MMA fighting forward
"I do love teaching and working with the students, but I can't imagine sitting at home on a Friday night grading math tests or sitting in a faculty meeting," the man said at a news conference in Atlanta, Georgia.
Franklin is one of the new stars of this growing sport called Mixed Martial Arts.
Their fights are filling arenas and attracting large numbers of male television viewers between the ages of 15 and 50. Millions of pounds are being pumped both in and out of this game.
Unlike boxing, Mixed Martial Arts fighters combine a number of styles, using the techniques from wrestling, kickboxing, Brazilian Jiu Jitsu, and many more.
Franklin first started fighting professionally while he was still working as a teacher in Cincinnati, Ohio. He started playing football at a young age but didn't think he had the talent or physical body to play professionally. This led to him getting into Martial Arts after he had finished school each day.
He trained through college, and on a dare, he entered an amateur fight and won. After his fourth year of teaching, he decided to gamble his job security to fight professionally full time.
"I'd rather be one of those guys who did and failed than wonder what could've, should've, would've been when I was 50," he said with a star of hope in his eye, contemplating his recent successes.
Having left the classroom behind, Franklin has achieved success as a fighter in the Ultimate Fighting Championship. He has held the Middleweight title, had commercial endorsements, and recently earned a whopping $100,000 with a victory at UFC 88. "This game is worth big bucks and these guys know it", Paul Collen, a fan said shouting at reports at ringside.
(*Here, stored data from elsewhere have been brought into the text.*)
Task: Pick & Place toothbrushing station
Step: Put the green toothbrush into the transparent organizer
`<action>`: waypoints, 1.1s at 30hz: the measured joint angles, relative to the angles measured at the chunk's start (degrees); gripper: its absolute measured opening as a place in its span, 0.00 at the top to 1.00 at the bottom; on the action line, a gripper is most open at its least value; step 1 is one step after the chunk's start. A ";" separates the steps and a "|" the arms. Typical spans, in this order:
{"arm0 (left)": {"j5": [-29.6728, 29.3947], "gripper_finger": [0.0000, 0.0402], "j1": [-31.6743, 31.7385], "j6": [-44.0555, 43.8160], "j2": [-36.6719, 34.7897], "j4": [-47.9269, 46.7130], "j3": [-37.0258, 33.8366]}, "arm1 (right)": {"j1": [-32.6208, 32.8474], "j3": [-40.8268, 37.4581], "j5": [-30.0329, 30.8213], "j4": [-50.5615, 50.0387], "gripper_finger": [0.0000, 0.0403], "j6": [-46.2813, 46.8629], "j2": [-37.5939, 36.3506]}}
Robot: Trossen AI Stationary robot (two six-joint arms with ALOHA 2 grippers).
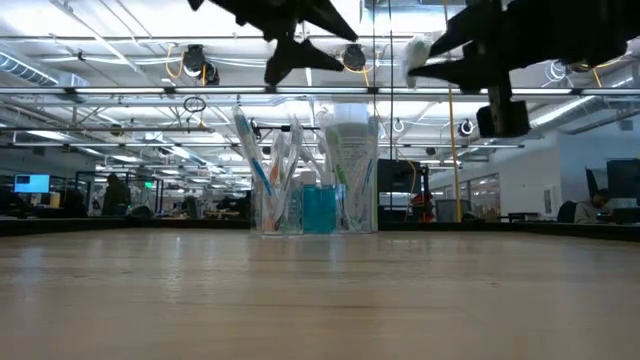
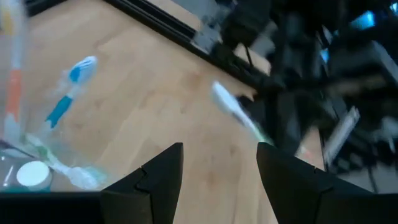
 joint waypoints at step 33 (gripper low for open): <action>11.40 0.52 2.36 -7.07 12.11 35.59 -8.32 | -3.81 0.42 0.16 10.44 0.95 -2.99 6.65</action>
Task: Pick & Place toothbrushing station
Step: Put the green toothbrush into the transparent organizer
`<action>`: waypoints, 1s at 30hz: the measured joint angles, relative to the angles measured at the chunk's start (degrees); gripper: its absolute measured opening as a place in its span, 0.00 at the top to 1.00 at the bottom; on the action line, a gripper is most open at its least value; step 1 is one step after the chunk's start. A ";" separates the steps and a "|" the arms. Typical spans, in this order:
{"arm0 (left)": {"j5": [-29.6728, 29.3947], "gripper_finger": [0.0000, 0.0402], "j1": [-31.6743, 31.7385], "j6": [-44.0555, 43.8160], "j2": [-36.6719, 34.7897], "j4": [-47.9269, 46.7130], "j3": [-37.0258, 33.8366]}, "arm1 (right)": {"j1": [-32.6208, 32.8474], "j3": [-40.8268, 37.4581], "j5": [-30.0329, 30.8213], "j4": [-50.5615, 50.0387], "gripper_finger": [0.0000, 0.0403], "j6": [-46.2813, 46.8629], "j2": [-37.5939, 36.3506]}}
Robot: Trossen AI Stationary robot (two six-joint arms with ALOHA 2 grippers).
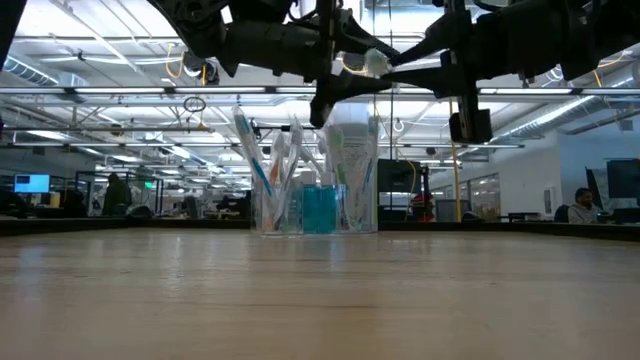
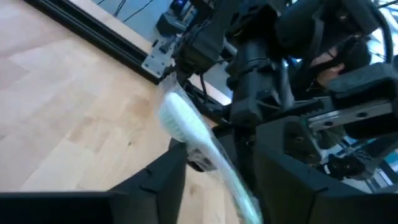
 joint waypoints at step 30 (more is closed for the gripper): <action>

Mixed martial arts has no doubt, a controversial past. Critics view the sport as a blood thirsty mass brawl and free-for-all that should be banned. Unfortunately it is these people who fail to understand the reality and philosophy begind this sport: "those damn critics aint got no right to talk down on this sport, this sport is for real men", a fan shouted out whilst leaving the arena.
Franklin views his fights as a physical chess match where fighters must know how to defend themselves against various fighting styles. The number of techniques used from so many styles is beyond comprehension, "it's technical" said Franklin.
Fellow fighter Karo Parisyan, a judo specialist, agrees. He explains, "There are so many ways to win that you have to be constantly thinking. You make one mistake, and it's checkmate."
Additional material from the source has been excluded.